Tagged as: Pornography, Sex, Troubled relationships<< Previous question   Next question >>
Question - (22 January 2011) 11 Answers - (Newest, 24 January 2011)
A female United States age 41-50, anonymous writes:

Why when my husband and I have sex we always have to have porn on. When it is not on and we are kissing sometimes he gets on hard, but most of the time he is soft until we have porn on every night.

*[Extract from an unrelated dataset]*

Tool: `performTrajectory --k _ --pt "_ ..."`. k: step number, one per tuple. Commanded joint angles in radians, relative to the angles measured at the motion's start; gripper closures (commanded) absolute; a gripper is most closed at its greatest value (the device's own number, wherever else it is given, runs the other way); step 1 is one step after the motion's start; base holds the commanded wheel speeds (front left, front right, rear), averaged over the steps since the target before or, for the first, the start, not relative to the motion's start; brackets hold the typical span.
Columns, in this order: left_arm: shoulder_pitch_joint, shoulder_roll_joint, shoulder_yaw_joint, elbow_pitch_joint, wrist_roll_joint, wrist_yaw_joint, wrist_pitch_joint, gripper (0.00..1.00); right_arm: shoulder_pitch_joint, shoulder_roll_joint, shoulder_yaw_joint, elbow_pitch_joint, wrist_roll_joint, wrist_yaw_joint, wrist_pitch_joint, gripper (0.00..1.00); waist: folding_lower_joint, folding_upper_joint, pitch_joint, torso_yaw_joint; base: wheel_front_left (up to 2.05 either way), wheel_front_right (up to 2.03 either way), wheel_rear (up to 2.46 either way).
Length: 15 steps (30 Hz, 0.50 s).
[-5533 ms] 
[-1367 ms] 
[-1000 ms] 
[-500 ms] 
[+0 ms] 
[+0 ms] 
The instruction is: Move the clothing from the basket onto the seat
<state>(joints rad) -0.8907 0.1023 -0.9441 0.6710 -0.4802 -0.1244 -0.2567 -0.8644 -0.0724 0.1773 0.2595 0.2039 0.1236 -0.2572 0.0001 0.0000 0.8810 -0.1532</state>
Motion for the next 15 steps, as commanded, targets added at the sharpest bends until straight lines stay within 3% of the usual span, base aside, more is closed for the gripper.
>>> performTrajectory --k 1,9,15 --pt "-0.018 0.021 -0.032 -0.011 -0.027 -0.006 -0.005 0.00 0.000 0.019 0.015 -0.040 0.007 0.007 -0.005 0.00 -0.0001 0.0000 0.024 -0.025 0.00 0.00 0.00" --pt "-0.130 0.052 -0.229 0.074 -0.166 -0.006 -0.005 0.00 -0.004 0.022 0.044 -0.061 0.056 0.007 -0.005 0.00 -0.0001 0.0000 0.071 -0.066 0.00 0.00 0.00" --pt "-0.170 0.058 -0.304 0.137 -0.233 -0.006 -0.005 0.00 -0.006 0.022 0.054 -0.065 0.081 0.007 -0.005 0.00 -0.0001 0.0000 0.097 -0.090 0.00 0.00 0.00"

We were apart for almost 2yrs and he said this is what he did all the time to satisfy hiself to keep from not wanting another woman. He also said he had been doing this in between him having girlfriends so he has been watching porn for some time to satisfy hiself.

He swears up and down how much he loves me I am always included when it comes to his friends or if he goes to a wedding or even when he started work he introduced me to everyone.

Sex is very good we do have sex practically every night and that is no joke, he is sexually active and I do have sex with him, because I don't want him to keep turning to porn where he will start to be satisfied with that and not have sex with me. Even after we have sex for hours and I am satisfied he will then take care of hisself with porn most of the time this is what he does after sex and swears up and down he was satisfied when we just made love.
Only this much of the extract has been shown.